The production and drinking of ale can be traced back 4,000 years to the first harvesting of barley. Since then, ale has gone from uniting warrior tribes to becoming an essential element of pub culture.

Ale was produced on a domestic scale throughout the Middle Ages. As a result, an estimated 1 in 5 houses were also informal alehouses (as well as the first pubs and taverns). The selling of ale formed local economic markets within communities, with women as the dominant producers. Whilst today some may regard ale as a luxury product, ale was a staple drink during this period, with the only alternative being contaminated water sources. Preserving ale started during the 15th century through adding hops.

Speculation surrounds the origins of this method; suspects include returning Crusaders from the early 1400s or traders from Flanders. Ale could be produced in larger quantities due to the expansion of investment, machinery and technology during the Industrial Revolution.

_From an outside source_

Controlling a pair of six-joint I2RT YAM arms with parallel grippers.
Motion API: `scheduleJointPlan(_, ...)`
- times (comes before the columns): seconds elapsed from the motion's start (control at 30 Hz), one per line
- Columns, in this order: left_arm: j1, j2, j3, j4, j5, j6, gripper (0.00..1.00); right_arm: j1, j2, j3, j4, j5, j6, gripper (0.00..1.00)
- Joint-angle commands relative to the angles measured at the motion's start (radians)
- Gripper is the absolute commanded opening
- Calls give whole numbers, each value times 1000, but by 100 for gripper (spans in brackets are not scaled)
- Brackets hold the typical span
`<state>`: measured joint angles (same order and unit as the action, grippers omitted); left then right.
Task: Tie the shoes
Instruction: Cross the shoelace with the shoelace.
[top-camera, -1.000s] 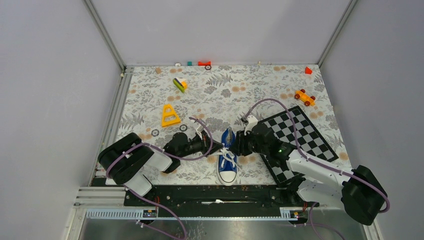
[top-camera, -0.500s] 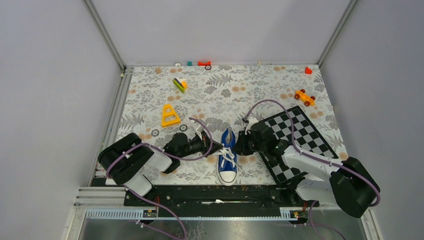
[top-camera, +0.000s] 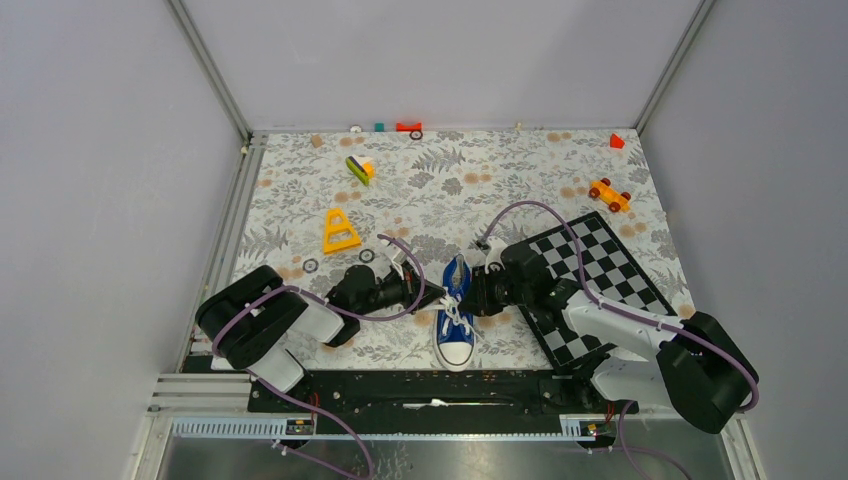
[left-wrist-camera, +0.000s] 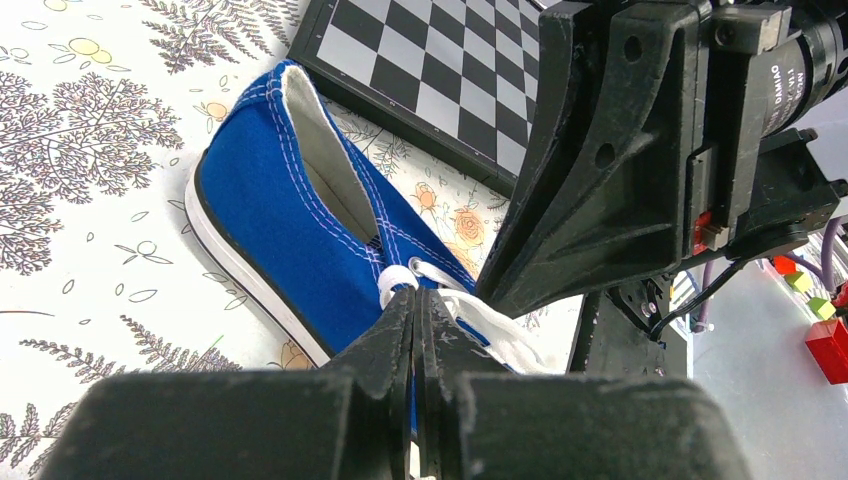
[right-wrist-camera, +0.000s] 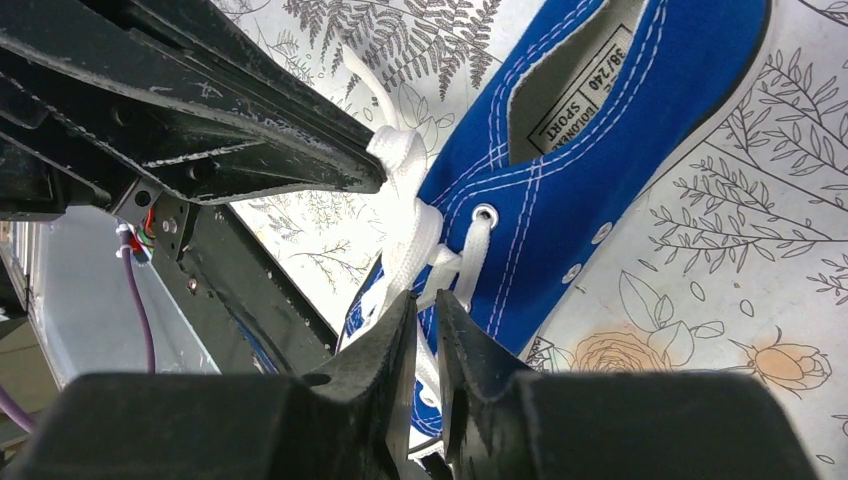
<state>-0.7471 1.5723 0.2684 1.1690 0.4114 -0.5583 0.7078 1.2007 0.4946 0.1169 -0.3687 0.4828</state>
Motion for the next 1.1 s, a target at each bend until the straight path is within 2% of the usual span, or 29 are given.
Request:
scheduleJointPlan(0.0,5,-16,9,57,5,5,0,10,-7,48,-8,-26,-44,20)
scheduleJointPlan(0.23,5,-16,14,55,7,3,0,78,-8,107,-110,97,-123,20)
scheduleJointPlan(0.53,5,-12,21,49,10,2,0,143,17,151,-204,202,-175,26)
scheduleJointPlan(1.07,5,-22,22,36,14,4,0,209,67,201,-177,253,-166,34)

Major profit making brewers such as George Adlam in Bristol and R.W Andrews in London emerged. However, the quality of ale also suffered during this period. Mass brewers cared little for the taste and texture of the ale.

Instead, they chose to increase profits through preserving ale in bottles (causing a loss of taste quality) and reducing the volume by injecting Carbon Dioxide (producing a frothier drink).
During the last 40 years there has been something of an ale revolution- the introduction of ‘Real’ ale. The ‘Campaign for Real Ale’ (CAMRA) has been at the forefront of this. Valuing secondary fermentation in the kegs and the use of natural ingredients, they argue for the importance of micro-breweries. It is this resurgence in the quality of ale that has made it so vital to British pub culture.